Prologue

"Grand-mère, apporte moi un verre de vin!"

Non loin de Versailles et de son château, se trouvait le domaine de Jarjayes. Principale résidence du comte du même nom. Cet aristocrate faisait parti d'une des plus importantes familles de la noblesse de France, occupant un poste de général au sein de l'armée royale. Regardant d'un air distrait par la fenêtre d'un des nombreux salons du château, l'homme d'âge mûr pensait à ce qu'il avait accompli dans sa vie d'adulte.

"Voici votre verre de vin, monsieur"

-Merci, tu peux retourner à tes occupations".

Sa vie était un modèle dans l'aristocratie. Il était l'un des sujet du roi les plus respecté, et avait grimpé les échelons de sa carrière militaire en faisant honneur à la réputation des Jarjayes.

Il avait épousé la magnifique Adélaïde de Gorvennes, qui avait excellé dans son rôle d'épouse. Vraiment? Se demanda il. Parfois, il devenait quelque peu irrité en pensant à cet élément de sa vie qui lui avait d'abord apporté joie, puis impatience et frustration. Tout cela s'était fini en une colère folle il y a onze ans. Le problème? Madame de Jarjayes ne lui avait jamais donné de fils. Non pas qu'elle ai été incapable d'enfanter, loin de la, mais il semble que la famille du comte de Jarjayes ne soit destinée à ne s'agrandir que de par des filles.

Cinq filles étaient nées. De jolies demoiselles dont la plupart étaient maintenant mariées à de très bons partis. Le général, lui, avait commencé à s'impatienter de voir un jour naître son héritier. Madame de Jarjayes tomba une cinquième fois enceinte en 1754, à la grande joie du général. Il espérait cette fois qu'elle enfanterait d'un héritier mâle pour lui succéder. Qu'elle ne fut pas sa déception en ce jour de Noël quand naquit une jolie fille, aux cheveux blonds comme les blés et aux yeux bleus comme un ciel d'été.

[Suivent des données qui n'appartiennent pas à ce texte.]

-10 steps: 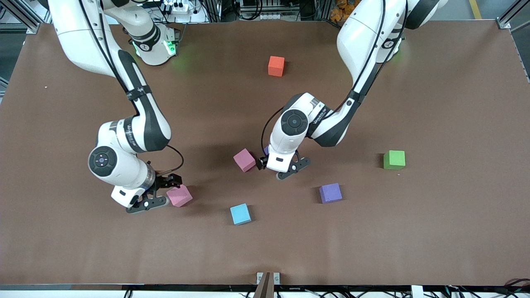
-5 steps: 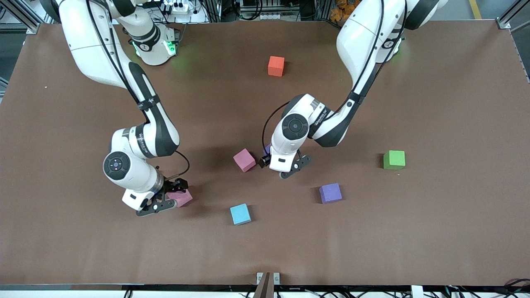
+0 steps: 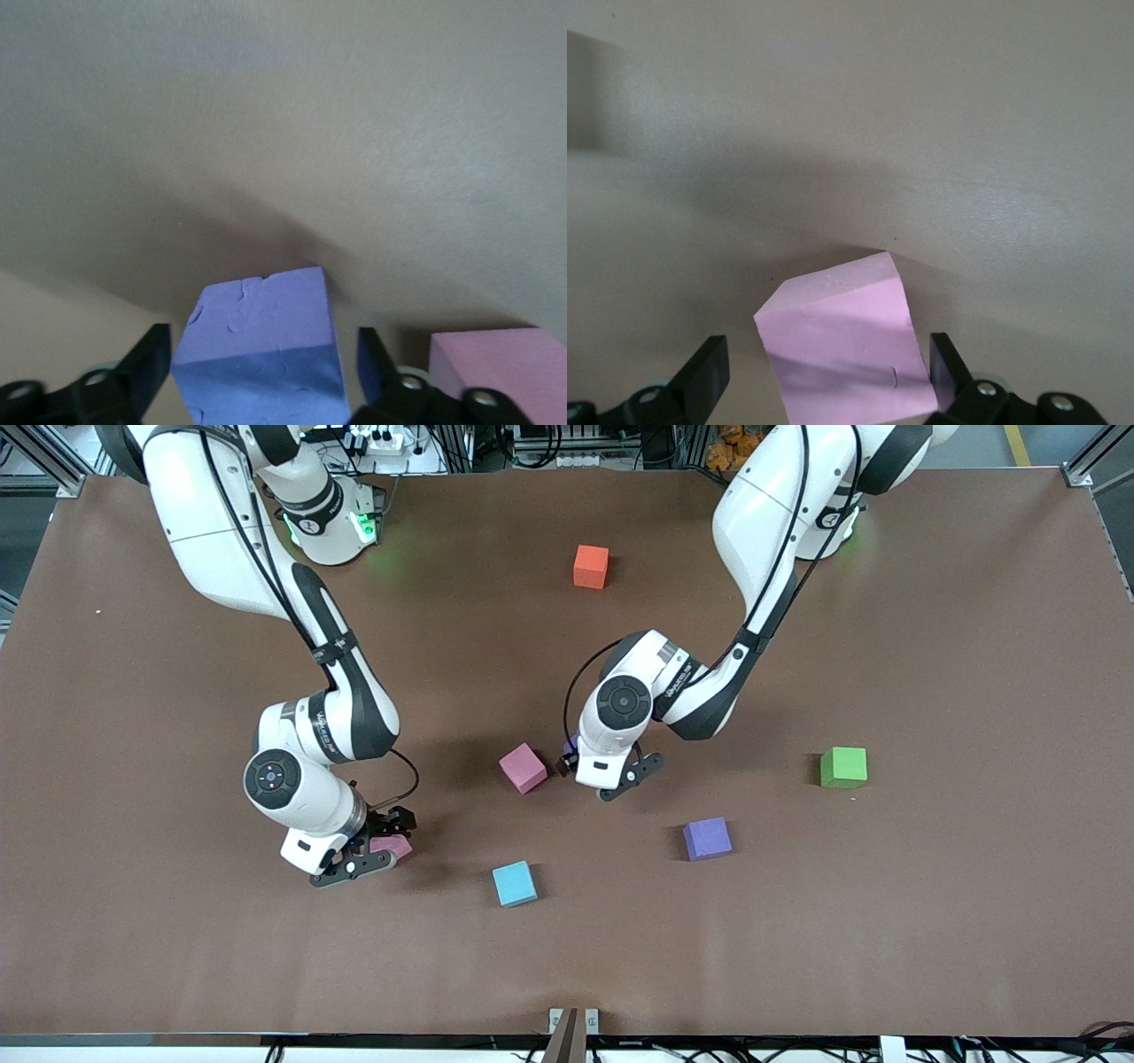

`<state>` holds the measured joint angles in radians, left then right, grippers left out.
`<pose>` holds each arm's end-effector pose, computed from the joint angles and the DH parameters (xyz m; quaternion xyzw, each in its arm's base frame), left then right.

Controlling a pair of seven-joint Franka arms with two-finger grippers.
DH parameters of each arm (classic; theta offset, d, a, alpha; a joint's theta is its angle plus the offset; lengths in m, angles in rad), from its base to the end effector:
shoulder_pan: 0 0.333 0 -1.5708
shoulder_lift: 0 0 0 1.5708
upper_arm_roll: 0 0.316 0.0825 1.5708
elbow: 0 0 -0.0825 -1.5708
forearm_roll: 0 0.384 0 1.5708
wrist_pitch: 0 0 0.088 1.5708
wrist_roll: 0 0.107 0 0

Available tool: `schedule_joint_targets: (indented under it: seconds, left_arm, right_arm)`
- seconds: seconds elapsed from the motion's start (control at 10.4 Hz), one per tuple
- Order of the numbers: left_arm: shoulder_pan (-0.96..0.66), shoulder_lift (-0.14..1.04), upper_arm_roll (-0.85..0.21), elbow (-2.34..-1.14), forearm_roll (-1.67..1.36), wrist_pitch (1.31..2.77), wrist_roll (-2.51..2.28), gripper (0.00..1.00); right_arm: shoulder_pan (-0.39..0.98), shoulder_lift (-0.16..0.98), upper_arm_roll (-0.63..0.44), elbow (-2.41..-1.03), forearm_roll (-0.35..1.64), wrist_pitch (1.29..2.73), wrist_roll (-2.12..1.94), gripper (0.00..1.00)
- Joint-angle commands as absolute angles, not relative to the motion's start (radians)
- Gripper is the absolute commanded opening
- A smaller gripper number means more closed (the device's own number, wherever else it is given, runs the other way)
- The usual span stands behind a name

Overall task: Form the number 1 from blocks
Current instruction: 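Grasp the pink cube with the right gripper while the left gripper grasps purple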

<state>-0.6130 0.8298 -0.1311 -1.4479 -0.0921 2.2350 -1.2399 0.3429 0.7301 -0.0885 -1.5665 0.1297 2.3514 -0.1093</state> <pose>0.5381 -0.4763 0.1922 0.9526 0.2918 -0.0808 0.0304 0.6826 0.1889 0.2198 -0.9882 -0.1490 -0.0280 0.0203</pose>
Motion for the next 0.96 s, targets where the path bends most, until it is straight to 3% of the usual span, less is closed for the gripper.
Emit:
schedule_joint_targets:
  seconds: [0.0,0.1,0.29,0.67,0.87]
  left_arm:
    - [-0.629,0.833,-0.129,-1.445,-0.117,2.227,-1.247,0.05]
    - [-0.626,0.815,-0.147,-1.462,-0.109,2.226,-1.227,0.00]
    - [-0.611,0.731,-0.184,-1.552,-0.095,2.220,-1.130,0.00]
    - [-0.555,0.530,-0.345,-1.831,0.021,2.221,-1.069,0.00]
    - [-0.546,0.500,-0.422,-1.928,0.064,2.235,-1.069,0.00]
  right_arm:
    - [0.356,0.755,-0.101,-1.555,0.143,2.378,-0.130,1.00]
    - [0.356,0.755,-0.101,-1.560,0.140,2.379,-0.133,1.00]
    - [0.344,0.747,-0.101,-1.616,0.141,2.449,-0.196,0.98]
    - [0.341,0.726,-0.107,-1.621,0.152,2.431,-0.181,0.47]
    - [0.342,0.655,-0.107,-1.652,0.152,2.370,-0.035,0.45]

Le général se souvient du moment où il entra dans la pièce où madame de Jarjayes, épuisée, reposait avec l'enfant dans ses bras.

Ce moment, de pur bonheur pour certain, ne fut vu par le général que comme une énième humiliation. Qu'avait il fait au seigneur pour être autant puni! D'un mouvement brusque, il s'avança en direction de son épouse, et devant son regard terrifié, lui pris l'enfant des mains. Excédé par des années à attendre en vain quelque chose qui finalement n'allait sûrement jamais arriver, le général décida de défier ce seigneur qui se jouait de lui. Aujourd'hui encore, il peut entendre ses propres mots résonner dans sa tête:

"Écoutez moi tous! Et surtout toi!" Cria il en regardant le nouveau né. "À partir d'aujourd'hui, tu es mon fils! Tu t'appelera Oscar et tu seras mon héritier !'"

Ainsi, Oscar de Jarjayes fut élevé en garçon et héritier depuis son plus jeune âge. Il, ou en vérité elle, avait été éloignée de ses sœurs mais également de sa mère dès que cela fut possible. Son père avait chargé un maître d'arme à lui apprendre à manier l'épée dès qu'elle en fut capable. Elle devait constamment s'entraîner. Un jour, le général de Jarjayes eu l'idée qu'il lui faudrait un modèle masculin tout au long de sa vie. C'est le petit fils de grand-mère, André, qui fut choisi pour ce rôle. Oscar avait six ans quand André arriva au château de Jarjayes. Il avait perdu ses deux parents lors d'une épidémie dont il avait miraculeusement échappé.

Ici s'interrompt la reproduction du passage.